Song by Metallica

from the album Death Magnetic
- Released: September 12, 2008
- Genre: Heavy metal
- Length: 7:47
- Label: Warner Bros.
- Composers: James Hetfield; Lars Ulrich; Kirk Hammett; Robert Trujillo;
- Lyricist: James Hetfield
- Producer: Rick Rubin

= The Unforgiven III =

"The Unforgiven III" is a song by American heavy metal band Metallica from their ninth studio album, Death Magnetic (2008). It is a sequel to two of the band's past songs: "The Unforgiven II" and "The Unforgiven". It peaked at No. 14 on the Bubbling Under Hot 100 chart.

== History ==

In an interview for MTV, James Hetfield said that the song is "continuation of the same storyline about sin and consequence, forgiveness and unforgiveness." Hetfield has also said that, of all parts of "The Unforgiven," this is his favorite. Robert Trujillo said "it's got a great flow and it's very dynamic. It's somehow connected to the [remaining] body music of the album."

A live version was performed for the first time on April 14, 2010, in Oslo, Norway, and only played a few times afterwards with the last performance being on November 21, 2010. It was played for the first time in almost eight years in Lincoln, Nebraska, on September 6, 2018, and was next performed on the two nights of Metallica and the San Francisco Symphony's S&M2 at the Chase Center, albeit in an alternate form featuring only Hetfield and the orchestra.

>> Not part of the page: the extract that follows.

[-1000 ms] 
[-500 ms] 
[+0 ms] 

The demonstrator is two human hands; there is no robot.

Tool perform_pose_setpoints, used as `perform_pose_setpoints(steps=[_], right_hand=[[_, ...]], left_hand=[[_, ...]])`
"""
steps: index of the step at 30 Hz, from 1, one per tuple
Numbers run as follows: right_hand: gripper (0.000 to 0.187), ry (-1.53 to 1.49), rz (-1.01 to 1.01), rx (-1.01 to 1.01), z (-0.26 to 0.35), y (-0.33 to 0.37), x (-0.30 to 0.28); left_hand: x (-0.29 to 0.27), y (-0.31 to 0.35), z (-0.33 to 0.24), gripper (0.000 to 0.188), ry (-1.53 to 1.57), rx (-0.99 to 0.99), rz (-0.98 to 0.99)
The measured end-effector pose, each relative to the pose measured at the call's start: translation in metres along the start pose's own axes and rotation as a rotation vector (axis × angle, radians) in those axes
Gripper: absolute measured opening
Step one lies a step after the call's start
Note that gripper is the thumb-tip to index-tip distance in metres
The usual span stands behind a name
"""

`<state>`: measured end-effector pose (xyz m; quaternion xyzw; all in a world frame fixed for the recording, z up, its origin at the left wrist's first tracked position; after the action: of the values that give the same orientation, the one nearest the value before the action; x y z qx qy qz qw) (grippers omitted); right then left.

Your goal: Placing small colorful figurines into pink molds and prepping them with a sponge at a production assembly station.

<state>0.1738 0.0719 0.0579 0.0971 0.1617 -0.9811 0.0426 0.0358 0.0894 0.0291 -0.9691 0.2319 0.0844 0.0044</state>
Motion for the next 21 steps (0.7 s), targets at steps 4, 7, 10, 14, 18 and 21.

== Composition and lyrics ==
"The Unforgiven III" is a thrash metal power ballad that serves as a continuation of the band's past singles "The Unforgiven" and "The Unforgiven II". In comparison to those its predecessors, "The Unforgiven III" features a softer composition; Brady Gerber of Vulture described the song as the most "reflective" in the trilogy, and compared it to another song from the album, "The Day That Never Comes". Hetfield explained that the song was purely about self-forgiveness, saying that it was asking the question of "how can I forgive you if I can't forgive myself?". This was in contrast to the first song in the trilogy, which Hetfield said that he had none of while writing it.

== Reception ==

Stephen Thomas Erlewine from AllMusic in his review of the album, described the song as having "symphonic tension". In 2010, it was nominated for the Grammy Award for Best Hard Rock Performance, but lost to "War Machine" by AC/DC.

==Personnel==
- Metallica
- James Hetfield – rhythm guitar, vocals
- Lars Ulrich – drums
- Kirk Hammett – lead guitar
- Robert Trujillo – bass

- Additional musicians
- David Campbell – orchestration

==Chart performance==

| Chart (2008) | Peak position |
|---|---|
| Australia (ARIA) | 41 |
| Belgium (Ultratop 50 Flanders) | 50 |
| Denmark (Tracklisten) | 24 |
| Finland (Suomen virallinen lista) | 16 |
| Norway (VG-lista) | 8 |
| Sweden (Sverigetopplistan) | 34 |
| UK Singles (Official Charts Company) | 120 |
| US Bubbling Under Hot 100 (Billboard) | 14 |

==Certifications==

| Region | Certification | Certified units/sales |
| Australia (ARIA) | Gold | 35,000^{‡} |
^{‡} Sales+streaming figures based on certification alone.